Cláudia

De DANIELA MENDES.

“Não, não é isso!”, a menina dizia. “O que eu sou é cientista!”. E titia que era teimosa feito uma mula tentava a todo custo convencê-la com outra vocação. E quanto mais Cláudia tentava ser cientista mais a mulher se convencia que a menina era artista: “Porque se tirar a luz do azul ele não vai ficar preto, né? E se tirar a luz do cinza ele não vai ficar azul-marinho”. Daí o dedinho da tia! “Eu não falei? Tem percepção poética!”. Isso não era bonito, a menina dizia quase chorando, é ciência. Mas Tia tetê achava mesmo necessário terminar aquele papo no museu, ou, melhor dizendo, no castelo que ficava no caminho da escola.

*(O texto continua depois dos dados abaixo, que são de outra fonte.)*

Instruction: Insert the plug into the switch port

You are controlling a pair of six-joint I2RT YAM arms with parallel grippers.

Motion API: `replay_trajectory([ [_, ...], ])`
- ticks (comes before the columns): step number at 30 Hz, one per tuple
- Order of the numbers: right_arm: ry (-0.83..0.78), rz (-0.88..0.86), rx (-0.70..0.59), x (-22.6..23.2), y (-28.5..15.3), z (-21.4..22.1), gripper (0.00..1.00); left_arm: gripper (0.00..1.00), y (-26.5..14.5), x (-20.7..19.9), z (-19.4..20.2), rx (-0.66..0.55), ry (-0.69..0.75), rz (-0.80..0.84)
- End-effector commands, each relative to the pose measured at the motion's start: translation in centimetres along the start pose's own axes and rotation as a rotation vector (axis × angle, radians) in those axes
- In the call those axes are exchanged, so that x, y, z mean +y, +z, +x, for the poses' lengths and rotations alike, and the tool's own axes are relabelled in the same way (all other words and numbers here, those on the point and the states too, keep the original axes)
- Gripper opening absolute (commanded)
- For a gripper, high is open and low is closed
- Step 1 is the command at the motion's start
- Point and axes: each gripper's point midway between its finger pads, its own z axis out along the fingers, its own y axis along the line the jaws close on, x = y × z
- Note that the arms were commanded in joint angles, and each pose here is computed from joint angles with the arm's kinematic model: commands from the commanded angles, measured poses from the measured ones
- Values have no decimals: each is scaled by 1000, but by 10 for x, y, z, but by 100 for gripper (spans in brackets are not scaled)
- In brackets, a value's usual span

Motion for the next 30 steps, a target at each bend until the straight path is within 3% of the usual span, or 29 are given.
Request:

Uma vez lá dentro, a mulher continuou a falar bobagens. E a menina decidiu não ouvir porque estava suficientemente convencida. Mas para não se cansar mais, Cláudia resolveu fingir que escutava olhando atentamente para tudo que via. Tinha figuras bem coloridas que pareciam uma fotografia, coisas também bem bobinhas que ela já tinha feito com massinhas e outras tantas que, com tinta guache, Cláudia melhor desenharia. No entanto, foi o quadro das meninas que eram metade gente e metade guarda chuva que provocou aquela grosseria irresistível. “Que coisa boba! Tão bonitinhas, mas com só uma perna de bengala e saia formada pela parte do pano da sombrinha!? “. Eu quero ir embora, saiu Cláudia ultrajada a caminho da saída.

Triste e cansada, Tia Tetê, enfim, quase desistiu. Quase, pois Cláudia, ao ver na calçada uma moça mutilada de perna única, gritou: “Olha, Tia Tetê! Que linda!”.